GIVEN DATA: Begin

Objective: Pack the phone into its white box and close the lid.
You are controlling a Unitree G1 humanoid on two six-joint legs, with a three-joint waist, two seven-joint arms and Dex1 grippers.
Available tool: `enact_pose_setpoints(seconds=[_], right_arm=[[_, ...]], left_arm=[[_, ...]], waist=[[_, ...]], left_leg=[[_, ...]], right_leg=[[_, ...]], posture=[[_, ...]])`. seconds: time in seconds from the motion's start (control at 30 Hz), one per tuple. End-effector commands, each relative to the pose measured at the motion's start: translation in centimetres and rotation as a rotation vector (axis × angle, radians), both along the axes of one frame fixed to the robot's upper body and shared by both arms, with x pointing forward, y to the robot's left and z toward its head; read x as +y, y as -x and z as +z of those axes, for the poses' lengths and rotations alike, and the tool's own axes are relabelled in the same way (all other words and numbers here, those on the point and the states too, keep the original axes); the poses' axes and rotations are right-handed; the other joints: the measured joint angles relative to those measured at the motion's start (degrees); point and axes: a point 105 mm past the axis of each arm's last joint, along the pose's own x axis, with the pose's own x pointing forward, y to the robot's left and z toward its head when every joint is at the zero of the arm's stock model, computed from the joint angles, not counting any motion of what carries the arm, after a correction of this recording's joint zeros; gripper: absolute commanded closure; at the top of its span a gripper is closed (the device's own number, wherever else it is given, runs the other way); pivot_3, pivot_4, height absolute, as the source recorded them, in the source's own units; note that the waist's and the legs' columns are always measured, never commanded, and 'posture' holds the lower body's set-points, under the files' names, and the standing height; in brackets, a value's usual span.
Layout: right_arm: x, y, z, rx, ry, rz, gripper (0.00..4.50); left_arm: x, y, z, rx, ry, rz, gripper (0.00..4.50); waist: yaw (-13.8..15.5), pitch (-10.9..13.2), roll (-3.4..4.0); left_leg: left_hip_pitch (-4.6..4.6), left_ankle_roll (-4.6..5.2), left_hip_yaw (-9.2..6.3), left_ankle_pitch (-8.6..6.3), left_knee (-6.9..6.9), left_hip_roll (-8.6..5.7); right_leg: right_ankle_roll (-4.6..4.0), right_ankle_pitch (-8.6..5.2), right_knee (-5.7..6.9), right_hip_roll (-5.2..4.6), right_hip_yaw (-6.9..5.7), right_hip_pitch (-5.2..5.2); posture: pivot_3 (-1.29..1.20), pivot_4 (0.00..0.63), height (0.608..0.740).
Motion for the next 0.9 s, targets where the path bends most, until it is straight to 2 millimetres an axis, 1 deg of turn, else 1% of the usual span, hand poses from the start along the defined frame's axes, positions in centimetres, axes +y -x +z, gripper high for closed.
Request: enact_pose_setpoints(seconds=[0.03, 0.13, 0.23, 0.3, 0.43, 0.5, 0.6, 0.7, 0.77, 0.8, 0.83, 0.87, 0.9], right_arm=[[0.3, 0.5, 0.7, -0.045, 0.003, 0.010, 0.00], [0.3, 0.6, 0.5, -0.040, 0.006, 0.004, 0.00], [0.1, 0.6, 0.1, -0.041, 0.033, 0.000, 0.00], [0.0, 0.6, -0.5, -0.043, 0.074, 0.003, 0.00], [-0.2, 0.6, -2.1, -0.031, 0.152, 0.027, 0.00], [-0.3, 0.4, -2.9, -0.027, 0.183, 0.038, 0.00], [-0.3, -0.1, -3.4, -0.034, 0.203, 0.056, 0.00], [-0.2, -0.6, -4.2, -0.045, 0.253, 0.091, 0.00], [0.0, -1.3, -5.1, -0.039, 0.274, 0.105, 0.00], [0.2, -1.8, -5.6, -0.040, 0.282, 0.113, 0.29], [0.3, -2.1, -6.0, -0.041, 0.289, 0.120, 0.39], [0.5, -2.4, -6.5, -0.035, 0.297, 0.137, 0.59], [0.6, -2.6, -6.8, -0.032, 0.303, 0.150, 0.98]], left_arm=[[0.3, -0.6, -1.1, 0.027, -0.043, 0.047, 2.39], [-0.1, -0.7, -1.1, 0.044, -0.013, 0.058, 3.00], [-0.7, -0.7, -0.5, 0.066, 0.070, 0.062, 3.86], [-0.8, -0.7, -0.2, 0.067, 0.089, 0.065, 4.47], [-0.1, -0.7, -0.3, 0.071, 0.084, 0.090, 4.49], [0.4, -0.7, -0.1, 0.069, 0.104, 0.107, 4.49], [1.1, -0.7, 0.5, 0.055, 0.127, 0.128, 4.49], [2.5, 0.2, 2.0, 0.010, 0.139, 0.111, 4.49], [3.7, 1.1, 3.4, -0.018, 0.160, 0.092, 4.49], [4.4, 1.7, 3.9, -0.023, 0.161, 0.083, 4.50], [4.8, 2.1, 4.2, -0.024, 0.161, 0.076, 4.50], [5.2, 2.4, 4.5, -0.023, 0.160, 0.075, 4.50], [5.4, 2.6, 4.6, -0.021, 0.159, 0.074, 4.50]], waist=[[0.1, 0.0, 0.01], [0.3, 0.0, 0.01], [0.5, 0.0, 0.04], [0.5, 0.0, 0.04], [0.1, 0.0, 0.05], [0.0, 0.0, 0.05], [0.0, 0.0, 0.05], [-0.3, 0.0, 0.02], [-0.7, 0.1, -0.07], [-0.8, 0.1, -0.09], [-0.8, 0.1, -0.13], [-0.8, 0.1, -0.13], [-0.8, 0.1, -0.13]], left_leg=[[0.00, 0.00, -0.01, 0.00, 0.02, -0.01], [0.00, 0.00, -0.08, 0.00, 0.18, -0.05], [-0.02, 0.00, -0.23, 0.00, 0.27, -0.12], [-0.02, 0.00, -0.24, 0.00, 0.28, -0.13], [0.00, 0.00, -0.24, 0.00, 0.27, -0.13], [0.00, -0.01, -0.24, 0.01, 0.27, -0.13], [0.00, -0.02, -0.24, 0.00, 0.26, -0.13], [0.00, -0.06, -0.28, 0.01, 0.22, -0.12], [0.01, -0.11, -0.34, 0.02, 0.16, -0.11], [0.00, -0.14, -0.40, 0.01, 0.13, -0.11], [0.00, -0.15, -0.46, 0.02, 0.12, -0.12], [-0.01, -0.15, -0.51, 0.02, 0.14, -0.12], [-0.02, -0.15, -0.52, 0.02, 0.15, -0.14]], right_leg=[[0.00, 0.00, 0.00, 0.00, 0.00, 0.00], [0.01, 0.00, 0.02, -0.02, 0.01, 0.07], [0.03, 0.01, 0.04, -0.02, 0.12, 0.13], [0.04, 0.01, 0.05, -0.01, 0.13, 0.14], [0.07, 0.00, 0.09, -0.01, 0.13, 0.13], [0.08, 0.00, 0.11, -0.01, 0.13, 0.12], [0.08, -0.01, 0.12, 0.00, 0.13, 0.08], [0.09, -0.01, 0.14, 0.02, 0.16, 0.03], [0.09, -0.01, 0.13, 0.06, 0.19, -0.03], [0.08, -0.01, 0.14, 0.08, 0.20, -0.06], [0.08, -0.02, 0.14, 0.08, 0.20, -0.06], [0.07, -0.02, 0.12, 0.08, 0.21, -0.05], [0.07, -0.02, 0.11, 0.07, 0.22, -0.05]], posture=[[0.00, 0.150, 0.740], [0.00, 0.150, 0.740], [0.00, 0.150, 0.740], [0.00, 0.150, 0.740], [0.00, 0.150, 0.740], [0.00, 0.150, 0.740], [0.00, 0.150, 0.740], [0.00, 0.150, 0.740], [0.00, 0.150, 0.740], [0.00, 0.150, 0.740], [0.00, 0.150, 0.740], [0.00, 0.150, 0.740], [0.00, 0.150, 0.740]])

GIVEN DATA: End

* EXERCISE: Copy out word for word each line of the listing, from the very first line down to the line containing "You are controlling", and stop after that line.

* TASK RESULT:
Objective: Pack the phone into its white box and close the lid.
You are controlling a Unitree G1 humanoid on two six-joint legs, with a three-joint waist, two seven-joint arms and Dex1 grippers.

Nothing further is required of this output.